Quand on voit comment le lobby des sucreries a su se mobiliser au Parlement européen (on parle de plus d’un milliard d’euros) pour empêcher le vote de dispositions permettant une information rapide et simple du consommateur sur le sucre, le sel, les graisses et des aliments (ceci ne concerne ni les fruits ni les légumes ni le lait ni la viande) et qu’il y est parvenu, l’inquiétude est grande. Elle l’est encore plus lorsque l’on voit fleurir sur Internet une campagne de désinformation prétendant que les étiquettes obligeront le Nutella à indiquer qu’il favorise l’obésité alors que c’est totalement faux, puisque la réalité est que ces mêmes industriels ne sont pas parvenus à supprimer une disposition qui permet le contrôle des allégations nutritionnelles, c’est-à-dire d’éviter la publicité mensongère.
Dès lors, le fait qu’une fondation, qui se prétend dans le monde des idées et au-dessus de la mêlée soit créée dans le but de promouvoir une autre écologie permet tout simplement de bénéficier d’avantages fiscaux pour les entreprises qui pourront ainsi financer quasi gratuitement un greenwashing à grande échelle.

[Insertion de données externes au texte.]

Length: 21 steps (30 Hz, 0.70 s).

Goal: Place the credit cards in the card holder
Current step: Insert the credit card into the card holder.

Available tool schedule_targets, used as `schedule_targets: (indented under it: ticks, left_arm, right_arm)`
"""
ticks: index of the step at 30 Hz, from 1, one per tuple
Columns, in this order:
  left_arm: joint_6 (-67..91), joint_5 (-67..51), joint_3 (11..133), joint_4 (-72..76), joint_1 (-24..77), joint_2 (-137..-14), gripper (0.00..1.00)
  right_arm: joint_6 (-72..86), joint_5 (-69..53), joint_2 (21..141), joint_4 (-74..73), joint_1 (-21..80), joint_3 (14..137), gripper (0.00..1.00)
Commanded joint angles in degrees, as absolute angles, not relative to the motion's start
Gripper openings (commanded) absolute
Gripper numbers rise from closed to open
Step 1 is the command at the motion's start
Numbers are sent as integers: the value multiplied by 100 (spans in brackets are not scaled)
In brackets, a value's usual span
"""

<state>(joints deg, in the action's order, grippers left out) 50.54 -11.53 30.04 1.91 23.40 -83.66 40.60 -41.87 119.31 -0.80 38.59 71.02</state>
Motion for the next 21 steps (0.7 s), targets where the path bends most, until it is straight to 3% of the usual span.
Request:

Déjà, le monde contemporain fait que le rapport entre la défense des citoyens des consommateurs et les moyens des multinationales est disproportionné. Cette initiative va renforcer encore ce déséquilibre en le parant des plumes du paon intellectuel et désintéressé. Il n’est évidemment pas question de s’opposer de quelque manière que ce soit à cette initiative. En revanche, la réponse doit être double : refuser d’appeler cette fondation autrement que la fondation Allègre et s’opposer à ce qu’elle soit revêtue d’une quelconque appellation d’intérêt général.